Il Museo nazionale scienza e tecnologia Leonardo da Vinci, a Milano, è sempre stato, dalle sue origini (1953), un luogo mitico e meraviglioso, dove il pubblico riscopriva, attraverso straordinari modelli in legno funzionanti, la magia della scienza, sempre sospesa nelle visioni leonardesche tra la necessità di un presente che chiede soluzioni concrete ai problemi del proprio tempo e una lettura del futuro, cercata e indagata nelle possibilità “progettuali” presenti nella stessa natura: una visione aristotelica del mondo, aperta ai contributi delle nuove scienze.

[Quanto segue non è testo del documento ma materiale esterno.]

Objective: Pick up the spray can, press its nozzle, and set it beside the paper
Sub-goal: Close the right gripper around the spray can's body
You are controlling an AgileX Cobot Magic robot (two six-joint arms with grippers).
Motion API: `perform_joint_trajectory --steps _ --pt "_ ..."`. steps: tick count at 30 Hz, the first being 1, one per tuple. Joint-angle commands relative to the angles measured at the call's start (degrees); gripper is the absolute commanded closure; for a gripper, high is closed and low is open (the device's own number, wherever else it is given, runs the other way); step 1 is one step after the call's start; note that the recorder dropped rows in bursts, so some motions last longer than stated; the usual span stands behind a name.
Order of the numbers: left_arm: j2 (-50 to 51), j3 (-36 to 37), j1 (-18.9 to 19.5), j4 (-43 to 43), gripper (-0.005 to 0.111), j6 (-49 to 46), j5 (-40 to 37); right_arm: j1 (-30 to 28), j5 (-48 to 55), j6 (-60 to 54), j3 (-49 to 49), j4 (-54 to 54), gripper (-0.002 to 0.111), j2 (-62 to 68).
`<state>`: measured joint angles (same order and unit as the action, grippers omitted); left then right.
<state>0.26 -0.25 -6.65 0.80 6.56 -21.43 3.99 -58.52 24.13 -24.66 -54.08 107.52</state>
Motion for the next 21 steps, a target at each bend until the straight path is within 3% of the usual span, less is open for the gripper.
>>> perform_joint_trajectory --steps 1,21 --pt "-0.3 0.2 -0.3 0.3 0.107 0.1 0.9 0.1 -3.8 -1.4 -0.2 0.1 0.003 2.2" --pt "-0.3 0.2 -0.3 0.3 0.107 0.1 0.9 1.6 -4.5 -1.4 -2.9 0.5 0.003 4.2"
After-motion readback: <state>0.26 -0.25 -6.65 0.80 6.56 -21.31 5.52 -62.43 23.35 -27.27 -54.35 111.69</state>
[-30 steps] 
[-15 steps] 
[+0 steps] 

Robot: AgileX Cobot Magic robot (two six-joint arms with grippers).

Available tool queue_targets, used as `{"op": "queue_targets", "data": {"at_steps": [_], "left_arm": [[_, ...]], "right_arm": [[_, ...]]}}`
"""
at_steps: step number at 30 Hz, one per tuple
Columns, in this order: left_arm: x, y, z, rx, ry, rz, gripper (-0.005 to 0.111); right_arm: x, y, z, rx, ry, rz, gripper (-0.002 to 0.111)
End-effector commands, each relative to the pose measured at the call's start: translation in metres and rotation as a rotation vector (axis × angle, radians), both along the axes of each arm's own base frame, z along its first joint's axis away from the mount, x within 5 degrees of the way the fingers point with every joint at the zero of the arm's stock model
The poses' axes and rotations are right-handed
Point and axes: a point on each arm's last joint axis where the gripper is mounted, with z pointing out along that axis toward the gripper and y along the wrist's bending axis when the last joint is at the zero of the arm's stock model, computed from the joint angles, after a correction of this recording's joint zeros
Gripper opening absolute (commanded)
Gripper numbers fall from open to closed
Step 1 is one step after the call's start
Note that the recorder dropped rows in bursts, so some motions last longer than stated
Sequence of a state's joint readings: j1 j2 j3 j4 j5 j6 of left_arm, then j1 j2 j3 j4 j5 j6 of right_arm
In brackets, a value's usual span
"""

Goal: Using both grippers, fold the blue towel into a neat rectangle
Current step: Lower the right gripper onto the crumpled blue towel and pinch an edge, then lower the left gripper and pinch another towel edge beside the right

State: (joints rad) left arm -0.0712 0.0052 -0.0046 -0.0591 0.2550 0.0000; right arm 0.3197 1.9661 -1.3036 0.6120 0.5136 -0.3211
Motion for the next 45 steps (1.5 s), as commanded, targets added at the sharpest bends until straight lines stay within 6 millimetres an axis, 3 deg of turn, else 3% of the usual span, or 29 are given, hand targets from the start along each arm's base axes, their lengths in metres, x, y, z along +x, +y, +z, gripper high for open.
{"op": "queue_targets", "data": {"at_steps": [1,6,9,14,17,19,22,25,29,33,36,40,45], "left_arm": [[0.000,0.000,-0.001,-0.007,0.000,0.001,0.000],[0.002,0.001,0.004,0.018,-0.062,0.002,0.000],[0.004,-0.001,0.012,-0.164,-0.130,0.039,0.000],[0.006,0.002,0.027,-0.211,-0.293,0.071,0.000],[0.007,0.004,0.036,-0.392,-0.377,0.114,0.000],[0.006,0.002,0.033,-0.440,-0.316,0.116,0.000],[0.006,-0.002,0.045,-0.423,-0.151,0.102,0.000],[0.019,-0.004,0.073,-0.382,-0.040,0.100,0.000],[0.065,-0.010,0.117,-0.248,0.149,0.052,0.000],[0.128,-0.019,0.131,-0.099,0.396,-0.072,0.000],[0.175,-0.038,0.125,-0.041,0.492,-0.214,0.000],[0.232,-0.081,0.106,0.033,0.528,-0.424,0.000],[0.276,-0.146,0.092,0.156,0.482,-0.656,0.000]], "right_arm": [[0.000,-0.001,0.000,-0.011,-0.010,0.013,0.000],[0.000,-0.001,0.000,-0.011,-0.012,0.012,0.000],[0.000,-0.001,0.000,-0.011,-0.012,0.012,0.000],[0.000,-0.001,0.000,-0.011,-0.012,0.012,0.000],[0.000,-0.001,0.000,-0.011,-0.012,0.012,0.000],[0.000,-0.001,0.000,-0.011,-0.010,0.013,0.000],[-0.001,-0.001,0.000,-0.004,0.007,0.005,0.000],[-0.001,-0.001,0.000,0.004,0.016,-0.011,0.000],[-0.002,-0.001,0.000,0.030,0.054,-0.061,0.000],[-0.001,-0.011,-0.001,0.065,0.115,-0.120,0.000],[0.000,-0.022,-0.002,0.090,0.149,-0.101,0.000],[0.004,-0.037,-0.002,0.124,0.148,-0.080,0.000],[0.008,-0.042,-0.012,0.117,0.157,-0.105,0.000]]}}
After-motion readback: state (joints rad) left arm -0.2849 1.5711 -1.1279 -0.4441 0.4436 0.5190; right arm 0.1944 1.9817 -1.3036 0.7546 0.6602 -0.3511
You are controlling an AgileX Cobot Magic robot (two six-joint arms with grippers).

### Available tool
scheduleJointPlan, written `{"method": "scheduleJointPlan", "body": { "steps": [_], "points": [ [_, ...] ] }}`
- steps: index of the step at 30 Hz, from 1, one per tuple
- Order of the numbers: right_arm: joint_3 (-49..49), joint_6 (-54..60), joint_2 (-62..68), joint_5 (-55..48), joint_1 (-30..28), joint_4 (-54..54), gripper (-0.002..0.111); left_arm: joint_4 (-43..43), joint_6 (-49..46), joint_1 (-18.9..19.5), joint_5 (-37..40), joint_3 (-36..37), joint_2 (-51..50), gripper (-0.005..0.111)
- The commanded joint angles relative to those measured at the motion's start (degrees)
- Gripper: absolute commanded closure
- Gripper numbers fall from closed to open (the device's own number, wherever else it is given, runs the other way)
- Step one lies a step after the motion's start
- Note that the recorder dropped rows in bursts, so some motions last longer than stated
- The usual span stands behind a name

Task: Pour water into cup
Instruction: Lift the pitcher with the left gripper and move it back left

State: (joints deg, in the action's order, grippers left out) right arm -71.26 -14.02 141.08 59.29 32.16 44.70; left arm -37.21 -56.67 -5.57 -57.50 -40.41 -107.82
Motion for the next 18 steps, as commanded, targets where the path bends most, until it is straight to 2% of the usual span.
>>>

Un museo che fino alla progettazione dei nuovi spazi, inaugurati a dicembre 2019, e poi per alcuni mesi chiusi (come l’intero edificio) per la pandemia,
ha rappresentato una sorta di grande laboratorio dove potervi toccare con mano l’immaginario del genio toscano, tra un passato storicizzato e un
presente che cercava di andare oltre il livello e le possibilità delle tecnologie del proprio tempo.
Prendendo a prestito il titolo di uno degli ultimi libri di Massimo Cacciari, La mente inquieta. Saggi sull’Umanesimo, Leonardo appare ai nostri
occhi una mente irrequieta che si addentra, come scrive lo stesso da Vinci, «nelle varie e strane forme fatte dalla artifiziosa natura». Una grande
caverna dove prova «paura e desiderio », prodotti dalla «minacciosa e scura spelonca».